The blurb on the back says that Babak Fozooni ‘writes from a working class perspective’ and he does indeed write from a position of wanting to see capitalism replaced by a system without production for sale and without wage-labour. He defines ‘critical social research’ as social research that goes beyond surface appearances to bring in capitalism as the underlying factor.

The book is a collection of articles on various subjects ranging from the psychology of sex to football in Iran and cricket in Afghanistan. The one on ‘Guy Aldred and proletarian atheism’ is of interest as Aldred moved in the same milieu as us and at one time considered himself an ‘impossibilist’. He is more widely promoted and known as an ‘anti-parliamentary communist’ though he stood for parliament on a number of occasions.

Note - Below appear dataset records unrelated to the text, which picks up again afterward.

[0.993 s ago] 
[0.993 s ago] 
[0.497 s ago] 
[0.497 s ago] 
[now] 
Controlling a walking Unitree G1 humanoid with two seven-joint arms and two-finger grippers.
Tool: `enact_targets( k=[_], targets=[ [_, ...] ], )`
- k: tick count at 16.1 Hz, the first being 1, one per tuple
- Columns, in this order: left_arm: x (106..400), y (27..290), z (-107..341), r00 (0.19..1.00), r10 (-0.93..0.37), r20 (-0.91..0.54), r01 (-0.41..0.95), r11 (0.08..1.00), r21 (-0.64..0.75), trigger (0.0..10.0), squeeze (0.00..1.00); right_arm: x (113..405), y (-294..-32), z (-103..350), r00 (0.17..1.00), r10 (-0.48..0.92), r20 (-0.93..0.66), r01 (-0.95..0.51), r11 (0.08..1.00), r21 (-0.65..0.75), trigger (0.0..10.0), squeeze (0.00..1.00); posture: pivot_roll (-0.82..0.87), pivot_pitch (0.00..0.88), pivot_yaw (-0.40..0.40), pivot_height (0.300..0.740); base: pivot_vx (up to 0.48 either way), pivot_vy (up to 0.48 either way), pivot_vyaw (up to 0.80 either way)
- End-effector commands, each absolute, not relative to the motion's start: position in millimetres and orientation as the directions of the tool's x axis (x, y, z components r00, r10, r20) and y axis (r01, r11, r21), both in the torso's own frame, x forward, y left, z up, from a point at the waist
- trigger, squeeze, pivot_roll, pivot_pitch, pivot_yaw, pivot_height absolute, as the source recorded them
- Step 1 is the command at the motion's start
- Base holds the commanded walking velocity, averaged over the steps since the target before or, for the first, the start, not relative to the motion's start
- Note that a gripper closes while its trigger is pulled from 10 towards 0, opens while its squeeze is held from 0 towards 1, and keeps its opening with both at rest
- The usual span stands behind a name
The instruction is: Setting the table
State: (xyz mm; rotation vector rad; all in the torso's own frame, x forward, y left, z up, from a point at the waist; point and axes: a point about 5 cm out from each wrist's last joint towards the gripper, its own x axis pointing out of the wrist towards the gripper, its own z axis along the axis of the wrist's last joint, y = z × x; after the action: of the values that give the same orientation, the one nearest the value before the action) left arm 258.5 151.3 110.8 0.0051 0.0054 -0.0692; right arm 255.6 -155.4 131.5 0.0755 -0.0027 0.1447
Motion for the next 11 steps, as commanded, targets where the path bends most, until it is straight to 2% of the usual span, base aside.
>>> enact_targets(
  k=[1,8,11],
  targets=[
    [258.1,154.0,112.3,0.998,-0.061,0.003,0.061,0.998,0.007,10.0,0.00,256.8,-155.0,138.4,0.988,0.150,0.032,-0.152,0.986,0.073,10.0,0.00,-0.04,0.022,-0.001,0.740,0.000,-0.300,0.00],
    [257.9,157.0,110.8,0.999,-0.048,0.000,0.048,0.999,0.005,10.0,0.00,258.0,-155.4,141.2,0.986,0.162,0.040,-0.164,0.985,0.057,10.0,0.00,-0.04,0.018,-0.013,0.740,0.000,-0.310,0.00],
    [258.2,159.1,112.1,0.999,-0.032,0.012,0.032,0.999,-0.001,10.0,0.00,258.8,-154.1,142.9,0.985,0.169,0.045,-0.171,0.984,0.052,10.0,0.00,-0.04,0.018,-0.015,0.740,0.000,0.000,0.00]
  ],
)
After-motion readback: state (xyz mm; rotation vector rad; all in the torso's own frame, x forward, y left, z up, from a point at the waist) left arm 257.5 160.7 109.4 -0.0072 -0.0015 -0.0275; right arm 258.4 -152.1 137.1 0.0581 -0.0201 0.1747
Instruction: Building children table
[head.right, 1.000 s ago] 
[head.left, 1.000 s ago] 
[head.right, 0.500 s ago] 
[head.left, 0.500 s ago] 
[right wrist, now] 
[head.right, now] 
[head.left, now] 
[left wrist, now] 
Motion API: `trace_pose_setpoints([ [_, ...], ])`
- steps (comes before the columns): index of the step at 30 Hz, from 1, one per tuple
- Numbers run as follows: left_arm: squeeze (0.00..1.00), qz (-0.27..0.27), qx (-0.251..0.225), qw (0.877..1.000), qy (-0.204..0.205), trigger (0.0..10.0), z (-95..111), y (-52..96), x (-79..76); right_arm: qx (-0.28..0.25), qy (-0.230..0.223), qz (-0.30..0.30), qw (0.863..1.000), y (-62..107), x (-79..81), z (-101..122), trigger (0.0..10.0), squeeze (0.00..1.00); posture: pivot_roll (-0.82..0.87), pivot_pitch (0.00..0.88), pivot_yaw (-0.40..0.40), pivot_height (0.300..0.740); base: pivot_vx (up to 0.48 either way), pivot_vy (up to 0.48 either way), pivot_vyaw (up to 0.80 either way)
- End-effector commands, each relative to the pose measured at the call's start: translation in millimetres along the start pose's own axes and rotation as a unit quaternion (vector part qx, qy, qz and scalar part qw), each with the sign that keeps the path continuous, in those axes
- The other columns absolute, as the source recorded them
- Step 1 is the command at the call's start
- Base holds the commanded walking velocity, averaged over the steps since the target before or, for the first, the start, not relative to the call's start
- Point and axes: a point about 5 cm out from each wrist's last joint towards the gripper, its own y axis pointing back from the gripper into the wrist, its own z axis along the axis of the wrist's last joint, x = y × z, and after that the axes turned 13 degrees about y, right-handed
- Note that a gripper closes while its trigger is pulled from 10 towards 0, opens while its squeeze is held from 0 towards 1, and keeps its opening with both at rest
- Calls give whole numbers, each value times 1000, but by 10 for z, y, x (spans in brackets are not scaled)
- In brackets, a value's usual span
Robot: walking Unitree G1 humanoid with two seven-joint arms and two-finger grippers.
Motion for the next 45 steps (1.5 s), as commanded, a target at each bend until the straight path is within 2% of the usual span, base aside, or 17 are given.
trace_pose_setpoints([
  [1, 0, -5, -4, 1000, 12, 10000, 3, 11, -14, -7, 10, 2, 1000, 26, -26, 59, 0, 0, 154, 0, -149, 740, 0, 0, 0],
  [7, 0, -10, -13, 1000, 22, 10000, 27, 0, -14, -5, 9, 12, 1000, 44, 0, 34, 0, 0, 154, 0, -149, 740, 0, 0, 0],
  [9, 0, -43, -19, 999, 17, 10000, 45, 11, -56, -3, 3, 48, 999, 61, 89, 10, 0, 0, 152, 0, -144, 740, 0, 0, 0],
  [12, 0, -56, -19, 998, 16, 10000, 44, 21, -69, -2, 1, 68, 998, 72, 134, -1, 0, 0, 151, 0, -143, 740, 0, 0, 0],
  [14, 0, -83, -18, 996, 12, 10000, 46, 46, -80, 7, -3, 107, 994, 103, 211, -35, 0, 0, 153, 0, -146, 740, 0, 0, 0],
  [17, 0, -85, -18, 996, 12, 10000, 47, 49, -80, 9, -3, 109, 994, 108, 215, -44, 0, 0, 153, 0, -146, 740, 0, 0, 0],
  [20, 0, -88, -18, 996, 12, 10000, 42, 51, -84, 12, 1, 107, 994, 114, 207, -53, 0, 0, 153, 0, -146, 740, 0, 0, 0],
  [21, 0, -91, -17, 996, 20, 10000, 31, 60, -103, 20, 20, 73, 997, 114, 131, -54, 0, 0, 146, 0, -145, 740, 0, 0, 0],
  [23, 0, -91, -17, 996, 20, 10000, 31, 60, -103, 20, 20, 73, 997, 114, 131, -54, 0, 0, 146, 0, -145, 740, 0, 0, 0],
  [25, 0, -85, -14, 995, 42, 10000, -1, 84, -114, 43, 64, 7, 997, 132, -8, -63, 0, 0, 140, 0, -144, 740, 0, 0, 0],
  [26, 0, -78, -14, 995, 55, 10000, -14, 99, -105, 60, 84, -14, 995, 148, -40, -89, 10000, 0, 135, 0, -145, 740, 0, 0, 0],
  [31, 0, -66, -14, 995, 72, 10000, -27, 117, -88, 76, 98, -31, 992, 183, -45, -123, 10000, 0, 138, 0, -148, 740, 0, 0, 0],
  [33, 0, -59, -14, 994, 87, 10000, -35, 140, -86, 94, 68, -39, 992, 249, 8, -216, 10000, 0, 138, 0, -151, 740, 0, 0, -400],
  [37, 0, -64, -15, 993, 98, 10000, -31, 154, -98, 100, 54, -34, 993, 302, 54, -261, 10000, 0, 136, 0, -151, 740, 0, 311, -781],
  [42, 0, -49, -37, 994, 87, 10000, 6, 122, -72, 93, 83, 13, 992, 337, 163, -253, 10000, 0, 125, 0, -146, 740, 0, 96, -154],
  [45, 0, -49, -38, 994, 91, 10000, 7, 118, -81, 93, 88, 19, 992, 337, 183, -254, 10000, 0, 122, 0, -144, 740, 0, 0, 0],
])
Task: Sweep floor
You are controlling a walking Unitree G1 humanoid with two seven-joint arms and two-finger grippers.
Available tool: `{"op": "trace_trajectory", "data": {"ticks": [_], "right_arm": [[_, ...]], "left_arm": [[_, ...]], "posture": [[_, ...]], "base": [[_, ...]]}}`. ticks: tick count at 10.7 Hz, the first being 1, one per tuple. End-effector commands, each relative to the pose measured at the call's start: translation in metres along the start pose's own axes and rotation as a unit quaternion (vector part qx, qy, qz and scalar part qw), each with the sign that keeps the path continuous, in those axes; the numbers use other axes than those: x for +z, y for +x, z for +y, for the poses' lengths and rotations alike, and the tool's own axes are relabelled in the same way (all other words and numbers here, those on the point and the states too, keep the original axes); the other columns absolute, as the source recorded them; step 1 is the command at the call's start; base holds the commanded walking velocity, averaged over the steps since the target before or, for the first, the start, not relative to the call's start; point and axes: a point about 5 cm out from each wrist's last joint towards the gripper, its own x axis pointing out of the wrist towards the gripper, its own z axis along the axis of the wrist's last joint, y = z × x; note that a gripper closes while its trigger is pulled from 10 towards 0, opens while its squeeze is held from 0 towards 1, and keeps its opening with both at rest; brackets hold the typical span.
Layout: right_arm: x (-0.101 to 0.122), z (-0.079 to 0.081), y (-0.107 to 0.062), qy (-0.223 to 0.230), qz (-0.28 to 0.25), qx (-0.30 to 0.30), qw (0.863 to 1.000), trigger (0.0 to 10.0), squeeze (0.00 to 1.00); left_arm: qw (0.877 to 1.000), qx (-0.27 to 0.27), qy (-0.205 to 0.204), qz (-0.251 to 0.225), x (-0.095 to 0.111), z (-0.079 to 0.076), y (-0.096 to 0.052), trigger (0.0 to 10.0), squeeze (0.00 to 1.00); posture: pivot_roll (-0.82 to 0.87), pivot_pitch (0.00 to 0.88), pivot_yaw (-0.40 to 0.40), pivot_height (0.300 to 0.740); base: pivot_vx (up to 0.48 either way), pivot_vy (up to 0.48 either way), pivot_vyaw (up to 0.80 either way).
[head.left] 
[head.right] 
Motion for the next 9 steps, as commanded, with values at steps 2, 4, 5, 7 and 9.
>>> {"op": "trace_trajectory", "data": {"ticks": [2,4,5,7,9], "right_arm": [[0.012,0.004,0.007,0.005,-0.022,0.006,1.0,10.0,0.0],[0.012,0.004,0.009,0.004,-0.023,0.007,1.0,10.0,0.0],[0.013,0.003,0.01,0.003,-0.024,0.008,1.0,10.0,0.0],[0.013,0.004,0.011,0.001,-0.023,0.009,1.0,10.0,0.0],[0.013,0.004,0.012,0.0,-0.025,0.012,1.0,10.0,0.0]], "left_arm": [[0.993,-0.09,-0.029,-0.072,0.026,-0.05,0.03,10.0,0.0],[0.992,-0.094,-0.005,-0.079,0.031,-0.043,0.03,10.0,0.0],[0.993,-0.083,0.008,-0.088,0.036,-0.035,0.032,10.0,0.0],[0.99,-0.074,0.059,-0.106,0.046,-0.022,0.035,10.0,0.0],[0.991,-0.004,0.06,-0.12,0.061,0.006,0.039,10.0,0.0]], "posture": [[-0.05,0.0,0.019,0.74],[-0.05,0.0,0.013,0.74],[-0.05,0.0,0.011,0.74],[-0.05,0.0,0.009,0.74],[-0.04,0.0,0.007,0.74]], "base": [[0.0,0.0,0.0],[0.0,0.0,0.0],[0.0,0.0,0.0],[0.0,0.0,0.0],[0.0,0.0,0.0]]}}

The view attributed to him – that the sort of atheism promoted by Richard Dawkins is inadequate – was also expressed in our 1910 pamphlet Socialism and Religion (worldsocialism.org/spgb/pamphlets/socialism-and-religion) which criticised the atheist/Freethinker approach to religion of trying to refute it by reason without taking into consideration the social conditions that gave rise to it, giving the impression that capitalism without religion would be acceptable.

In the article on football in Iran, Fozooni makes the point that football was promoted by the government as a means of ‘nation-building’ to rally people round the Iranian state. Football internationals perform the same role of course in ‘nations’ that have already long been built.